What you should do: Repeat nothing but the lines below running from the one containing "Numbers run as" to the one containing "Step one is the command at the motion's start". Keep both end lines.

(Dataset items)
★ ★ ★ ★ ★ ★ ★

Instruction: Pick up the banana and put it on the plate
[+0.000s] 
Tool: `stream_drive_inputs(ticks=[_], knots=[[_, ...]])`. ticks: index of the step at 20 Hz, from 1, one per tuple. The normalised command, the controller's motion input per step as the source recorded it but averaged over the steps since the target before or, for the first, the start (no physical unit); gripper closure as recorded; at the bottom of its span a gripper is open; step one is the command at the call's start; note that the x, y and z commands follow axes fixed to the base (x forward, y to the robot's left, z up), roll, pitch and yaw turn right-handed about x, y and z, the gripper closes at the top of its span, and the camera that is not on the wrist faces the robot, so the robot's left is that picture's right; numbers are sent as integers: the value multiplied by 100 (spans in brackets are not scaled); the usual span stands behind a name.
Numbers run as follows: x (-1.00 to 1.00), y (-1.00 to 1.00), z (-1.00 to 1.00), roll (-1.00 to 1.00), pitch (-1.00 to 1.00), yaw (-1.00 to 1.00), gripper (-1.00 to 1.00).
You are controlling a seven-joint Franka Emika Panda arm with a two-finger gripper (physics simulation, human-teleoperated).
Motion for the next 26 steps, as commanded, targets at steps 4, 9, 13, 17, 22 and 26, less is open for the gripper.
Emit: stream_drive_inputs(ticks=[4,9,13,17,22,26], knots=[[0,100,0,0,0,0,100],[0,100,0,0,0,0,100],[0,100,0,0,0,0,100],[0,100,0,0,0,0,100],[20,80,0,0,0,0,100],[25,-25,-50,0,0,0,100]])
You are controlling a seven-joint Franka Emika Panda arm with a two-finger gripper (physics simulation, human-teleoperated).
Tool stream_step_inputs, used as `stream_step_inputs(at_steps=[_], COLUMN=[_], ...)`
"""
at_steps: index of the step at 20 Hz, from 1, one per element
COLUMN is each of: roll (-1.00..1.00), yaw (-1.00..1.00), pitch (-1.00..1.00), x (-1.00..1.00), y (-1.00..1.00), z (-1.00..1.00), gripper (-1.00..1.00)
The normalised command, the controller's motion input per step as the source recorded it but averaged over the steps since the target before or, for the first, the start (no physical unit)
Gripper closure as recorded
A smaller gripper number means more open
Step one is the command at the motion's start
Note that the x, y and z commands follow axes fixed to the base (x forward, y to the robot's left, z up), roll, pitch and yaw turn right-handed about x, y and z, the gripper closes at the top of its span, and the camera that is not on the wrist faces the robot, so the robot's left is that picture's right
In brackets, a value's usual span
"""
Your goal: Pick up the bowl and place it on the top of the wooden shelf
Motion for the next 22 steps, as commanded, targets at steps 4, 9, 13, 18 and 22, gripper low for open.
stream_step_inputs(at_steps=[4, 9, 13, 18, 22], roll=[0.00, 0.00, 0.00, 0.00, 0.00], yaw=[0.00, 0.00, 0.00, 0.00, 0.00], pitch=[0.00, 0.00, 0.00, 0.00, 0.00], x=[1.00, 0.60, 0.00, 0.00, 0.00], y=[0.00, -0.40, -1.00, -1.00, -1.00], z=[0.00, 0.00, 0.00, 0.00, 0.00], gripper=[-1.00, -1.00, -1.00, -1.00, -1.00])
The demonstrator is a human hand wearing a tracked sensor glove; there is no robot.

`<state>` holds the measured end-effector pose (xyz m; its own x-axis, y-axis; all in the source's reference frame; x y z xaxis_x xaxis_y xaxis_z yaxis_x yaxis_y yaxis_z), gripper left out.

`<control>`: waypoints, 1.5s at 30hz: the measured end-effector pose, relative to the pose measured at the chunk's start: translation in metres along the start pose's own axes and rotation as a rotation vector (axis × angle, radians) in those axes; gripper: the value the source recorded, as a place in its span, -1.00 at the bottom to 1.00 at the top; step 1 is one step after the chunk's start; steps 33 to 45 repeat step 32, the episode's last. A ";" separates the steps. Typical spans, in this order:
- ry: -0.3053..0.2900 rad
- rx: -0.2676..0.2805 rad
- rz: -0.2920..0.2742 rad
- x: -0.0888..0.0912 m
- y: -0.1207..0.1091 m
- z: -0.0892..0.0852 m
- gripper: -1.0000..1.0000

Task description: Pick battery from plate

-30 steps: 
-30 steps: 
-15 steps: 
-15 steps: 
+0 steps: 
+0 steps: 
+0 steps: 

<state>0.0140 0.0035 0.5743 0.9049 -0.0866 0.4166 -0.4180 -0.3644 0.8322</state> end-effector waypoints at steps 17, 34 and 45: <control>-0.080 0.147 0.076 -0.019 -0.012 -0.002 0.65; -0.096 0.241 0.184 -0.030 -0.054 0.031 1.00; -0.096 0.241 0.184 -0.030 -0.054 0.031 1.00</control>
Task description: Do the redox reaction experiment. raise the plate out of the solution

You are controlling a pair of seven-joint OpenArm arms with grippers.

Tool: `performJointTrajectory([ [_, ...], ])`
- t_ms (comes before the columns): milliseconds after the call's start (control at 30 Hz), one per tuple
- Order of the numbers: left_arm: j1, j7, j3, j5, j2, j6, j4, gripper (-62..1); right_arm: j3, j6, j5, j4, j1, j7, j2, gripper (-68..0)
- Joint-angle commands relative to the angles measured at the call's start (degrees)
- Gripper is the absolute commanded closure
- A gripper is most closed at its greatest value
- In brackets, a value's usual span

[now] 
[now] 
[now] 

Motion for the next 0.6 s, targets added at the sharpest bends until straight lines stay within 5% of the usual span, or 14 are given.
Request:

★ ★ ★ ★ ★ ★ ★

Exercise answer:
Numbers run as follows: x (-1.00 to 1.00), y (-1.00 to 1.00), z (-1.00 to 1.00), roll (-1.00 to 1.00), pitch (-1.00 to 1.00), yaw (-1.00 to 1.00), gripper (-1.00 to 1.00).
You are controlling a seven-joint Franka Emika Panda arm with a two-finger gripper (physics simulation, human-teleoperated).
Motion for the next 26 steps, as commanded, targets at steps 4, 9, 13, 17, 22 and 26, less is open for the gripper.
Emit: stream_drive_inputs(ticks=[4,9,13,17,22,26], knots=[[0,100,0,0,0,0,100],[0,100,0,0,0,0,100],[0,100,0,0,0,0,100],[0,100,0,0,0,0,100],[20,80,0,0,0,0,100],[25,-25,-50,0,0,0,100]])
You are controlling a seven-joint Franka Emika Panda arm with a two-finger gripper (physics simulation, human-teleoperated).
Tool stream_step_inputs, used as `stream_step_inputs(at_steps=[_], COLUMN=[_], ...)`
"""
at_steps: index of the step at 20 Hz, from 1, one per element
COLUMN is each of: roll (-1.00..1.00), yaw (-1.00..1.00), pitch (-1.00..1.00), x (-1.00..1.00), y (-1.00..1.00), z (-1.00..1.00), gripper (-1.00..1.00)
The normalised command, the controller's motion input per step as the source recorded it but averaged over the steps since the target before or, for the first, the start (no physical unit)
Gripper closure as recorded
A smaller gripper number means more open
Step one is the command at the motion's start

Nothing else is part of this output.